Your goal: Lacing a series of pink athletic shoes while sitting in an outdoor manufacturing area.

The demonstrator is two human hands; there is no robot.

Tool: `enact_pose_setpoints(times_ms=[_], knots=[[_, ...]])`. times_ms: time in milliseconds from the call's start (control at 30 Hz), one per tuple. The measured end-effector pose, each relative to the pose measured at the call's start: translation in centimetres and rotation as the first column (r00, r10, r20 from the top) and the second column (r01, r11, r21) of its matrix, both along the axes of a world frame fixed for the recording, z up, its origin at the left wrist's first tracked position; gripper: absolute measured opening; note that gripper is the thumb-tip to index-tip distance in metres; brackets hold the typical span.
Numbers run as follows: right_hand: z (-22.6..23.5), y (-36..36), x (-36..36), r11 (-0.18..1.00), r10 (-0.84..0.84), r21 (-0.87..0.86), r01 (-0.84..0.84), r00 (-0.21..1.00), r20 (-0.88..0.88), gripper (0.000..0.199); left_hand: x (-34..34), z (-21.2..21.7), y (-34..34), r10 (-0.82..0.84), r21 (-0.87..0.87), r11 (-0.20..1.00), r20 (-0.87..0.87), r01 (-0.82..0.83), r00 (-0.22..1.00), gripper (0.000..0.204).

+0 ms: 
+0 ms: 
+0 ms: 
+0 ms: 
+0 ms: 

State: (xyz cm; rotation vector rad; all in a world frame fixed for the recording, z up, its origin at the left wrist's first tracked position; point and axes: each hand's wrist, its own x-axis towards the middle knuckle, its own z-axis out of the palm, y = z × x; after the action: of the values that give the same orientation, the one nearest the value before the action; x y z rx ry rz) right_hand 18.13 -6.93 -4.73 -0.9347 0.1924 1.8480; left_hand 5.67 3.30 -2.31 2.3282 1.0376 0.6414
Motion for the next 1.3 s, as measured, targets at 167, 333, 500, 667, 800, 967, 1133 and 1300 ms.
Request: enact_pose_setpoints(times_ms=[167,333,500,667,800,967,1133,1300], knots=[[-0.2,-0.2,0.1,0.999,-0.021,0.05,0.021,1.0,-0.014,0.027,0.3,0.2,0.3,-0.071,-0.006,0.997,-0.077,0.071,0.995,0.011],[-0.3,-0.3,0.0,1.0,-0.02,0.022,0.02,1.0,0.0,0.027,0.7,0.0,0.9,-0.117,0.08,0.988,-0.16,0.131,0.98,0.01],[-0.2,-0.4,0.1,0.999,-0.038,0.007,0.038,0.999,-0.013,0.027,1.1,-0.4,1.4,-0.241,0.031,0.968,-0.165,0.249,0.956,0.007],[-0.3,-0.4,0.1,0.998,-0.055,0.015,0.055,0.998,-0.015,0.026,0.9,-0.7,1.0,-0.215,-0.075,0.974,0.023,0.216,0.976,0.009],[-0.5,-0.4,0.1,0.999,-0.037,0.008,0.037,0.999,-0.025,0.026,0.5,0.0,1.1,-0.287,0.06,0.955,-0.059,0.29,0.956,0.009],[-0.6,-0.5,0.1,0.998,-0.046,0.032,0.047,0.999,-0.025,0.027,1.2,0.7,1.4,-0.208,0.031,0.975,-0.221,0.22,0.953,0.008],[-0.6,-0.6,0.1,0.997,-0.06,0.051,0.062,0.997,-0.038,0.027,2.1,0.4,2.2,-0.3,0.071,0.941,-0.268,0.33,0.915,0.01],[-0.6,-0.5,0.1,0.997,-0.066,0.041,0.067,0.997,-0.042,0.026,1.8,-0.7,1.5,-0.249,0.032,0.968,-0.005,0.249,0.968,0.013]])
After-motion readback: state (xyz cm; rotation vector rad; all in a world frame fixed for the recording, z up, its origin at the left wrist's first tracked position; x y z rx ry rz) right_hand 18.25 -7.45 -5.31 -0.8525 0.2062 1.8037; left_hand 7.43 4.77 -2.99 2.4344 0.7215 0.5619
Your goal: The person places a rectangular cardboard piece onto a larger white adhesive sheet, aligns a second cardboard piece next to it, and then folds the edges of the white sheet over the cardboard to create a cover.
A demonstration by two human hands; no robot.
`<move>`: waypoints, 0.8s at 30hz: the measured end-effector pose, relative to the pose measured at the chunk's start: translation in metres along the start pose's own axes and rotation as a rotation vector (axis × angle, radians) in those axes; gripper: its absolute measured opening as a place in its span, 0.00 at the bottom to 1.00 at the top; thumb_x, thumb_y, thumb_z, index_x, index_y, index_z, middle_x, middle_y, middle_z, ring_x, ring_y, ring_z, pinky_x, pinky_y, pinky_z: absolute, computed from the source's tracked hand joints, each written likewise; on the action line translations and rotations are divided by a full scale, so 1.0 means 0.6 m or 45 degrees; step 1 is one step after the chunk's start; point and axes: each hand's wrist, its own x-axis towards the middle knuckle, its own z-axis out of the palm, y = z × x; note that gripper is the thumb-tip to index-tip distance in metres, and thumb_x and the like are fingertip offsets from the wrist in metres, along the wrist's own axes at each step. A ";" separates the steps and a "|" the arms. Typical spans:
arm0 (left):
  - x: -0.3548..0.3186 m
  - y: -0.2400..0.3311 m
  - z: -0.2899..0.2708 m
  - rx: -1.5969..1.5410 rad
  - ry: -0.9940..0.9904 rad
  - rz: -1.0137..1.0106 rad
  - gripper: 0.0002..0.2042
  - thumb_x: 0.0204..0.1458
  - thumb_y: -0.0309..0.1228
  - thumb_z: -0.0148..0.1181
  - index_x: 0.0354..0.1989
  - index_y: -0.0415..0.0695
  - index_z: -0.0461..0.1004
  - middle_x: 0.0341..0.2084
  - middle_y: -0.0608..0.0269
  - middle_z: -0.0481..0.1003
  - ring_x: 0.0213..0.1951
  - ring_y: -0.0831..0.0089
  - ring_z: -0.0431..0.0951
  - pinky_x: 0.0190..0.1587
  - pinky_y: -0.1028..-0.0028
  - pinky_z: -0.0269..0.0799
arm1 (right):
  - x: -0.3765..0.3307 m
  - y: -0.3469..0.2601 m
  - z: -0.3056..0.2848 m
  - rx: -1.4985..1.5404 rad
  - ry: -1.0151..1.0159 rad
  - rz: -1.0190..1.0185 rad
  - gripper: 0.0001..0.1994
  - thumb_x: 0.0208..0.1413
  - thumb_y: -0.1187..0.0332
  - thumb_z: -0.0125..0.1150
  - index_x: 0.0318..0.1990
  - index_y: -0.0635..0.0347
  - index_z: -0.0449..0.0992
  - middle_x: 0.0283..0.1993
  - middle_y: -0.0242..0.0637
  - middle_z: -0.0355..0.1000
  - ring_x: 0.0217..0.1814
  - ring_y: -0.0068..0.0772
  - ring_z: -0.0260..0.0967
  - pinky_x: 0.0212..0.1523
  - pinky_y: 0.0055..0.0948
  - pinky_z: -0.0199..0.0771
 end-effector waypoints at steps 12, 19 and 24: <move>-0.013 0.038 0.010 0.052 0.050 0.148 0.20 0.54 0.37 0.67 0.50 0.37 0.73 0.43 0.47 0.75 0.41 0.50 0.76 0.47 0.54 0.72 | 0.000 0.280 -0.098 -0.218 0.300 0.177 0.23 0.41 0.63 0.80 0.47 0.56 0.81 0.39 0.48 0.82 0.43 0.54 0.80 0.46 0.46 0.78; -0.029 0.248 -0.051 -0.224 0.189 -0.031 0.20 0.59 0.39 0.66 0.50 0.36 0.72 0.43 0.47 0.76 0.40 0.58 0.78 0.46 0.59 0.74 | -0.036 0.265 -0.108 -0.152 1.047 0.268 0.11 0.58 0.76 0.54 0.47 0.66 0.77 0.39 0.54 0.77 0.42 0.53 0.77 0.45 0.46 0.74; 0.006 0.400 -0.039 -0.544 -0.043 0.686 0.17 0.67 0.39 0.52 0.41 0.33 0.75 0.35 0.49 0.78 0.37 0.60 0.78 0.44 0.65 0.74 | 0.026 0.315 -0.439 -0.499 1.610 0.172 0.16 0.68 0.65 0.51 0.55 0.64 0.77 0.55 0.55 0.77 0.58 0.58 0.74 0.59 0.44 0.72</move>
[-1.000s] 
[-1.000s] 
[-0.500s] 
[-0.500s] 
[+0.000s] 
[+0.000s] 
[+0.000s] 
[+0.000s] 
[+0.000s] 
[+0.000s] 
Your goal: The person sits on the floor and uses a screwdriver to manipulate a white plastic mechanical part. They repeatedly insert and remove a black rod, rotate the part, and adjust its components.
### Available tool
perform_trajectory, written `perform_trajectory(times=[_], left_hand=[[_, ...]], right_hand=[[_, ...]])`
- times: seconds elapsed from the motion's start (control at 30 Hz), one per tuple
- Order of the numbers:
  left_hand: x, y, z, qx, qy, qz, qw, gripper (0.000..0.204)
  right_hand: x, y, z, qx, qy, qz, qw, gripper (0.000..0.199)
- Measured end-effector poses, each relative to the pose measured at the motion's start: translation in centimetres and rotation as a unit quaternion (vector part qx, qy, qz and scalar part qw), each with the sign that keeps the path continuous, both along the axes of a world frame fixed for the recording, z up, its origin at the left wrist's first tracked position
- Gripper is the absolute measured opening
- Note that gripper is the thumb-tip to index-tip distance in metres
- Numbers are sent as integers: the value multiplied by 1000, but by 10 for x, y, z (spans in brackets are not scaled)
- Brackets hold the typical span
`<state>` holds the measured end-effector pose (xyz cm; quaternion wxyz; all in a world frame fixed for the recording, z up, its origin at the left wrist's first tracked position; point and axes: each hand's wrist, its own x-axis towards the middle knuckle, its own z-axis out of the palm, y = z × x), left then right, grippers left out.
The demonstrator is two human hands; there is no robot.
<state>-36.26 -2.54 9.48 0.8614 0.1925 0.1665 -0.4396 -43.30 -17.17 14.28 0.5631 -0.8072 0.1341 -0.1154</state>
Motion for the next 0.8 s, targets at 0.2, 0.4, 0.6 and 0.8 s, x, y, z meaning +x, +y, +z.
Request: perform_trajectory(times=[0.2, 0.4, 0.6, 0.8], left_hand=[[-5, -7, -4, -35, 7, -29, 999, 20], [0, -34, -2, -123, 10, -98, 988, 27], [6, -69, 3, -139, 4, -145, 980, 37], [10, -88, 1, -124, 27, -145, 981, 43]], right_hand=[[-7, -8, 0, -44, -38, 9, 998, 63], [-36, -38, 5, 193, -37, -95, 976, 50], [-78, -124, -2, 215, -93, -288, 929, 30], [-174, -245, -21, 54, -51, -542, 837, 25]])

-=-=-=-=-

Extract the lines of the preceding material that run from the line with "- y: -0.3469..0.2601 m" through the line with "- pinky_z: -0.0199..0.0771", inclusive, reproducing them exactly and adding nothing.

- [Answer]
  - y: -0.3469..0.2601 m
  - z: -0.3056..0.2848 m
  - rx: -1.4985..1.5404 rad
  - ry: -1.0151..1.0159 rad
  - rz: -1.0190..1.0185 rad
  - gripper: 0.0001..0.1994
  - thumb_x: 0.0208..0.1413
  - thumb_y: -0.1187..0.0332
  - thumb_z: -0.0125..0.1150
  - index_x: 0.0318..0.1990
  - index_y: -0.0635..0.0347
  - index_z: -0.0449..0.0992
  - middle_x: 0.0283..0.1993
  - middle_y: -0.0242..0.0637
  - middle_z: -0.0355..0.1000
  - ring_x: 0.0217..0.1814
  - ring_y: -0.0068..0.0772
  - ring_z: -0.0260..0.0967
  - pinky_x: 0.0212..0.1523
  - pinky_y: 0.0055..0.0948
  - pinky_z: -0.0199..0.0771

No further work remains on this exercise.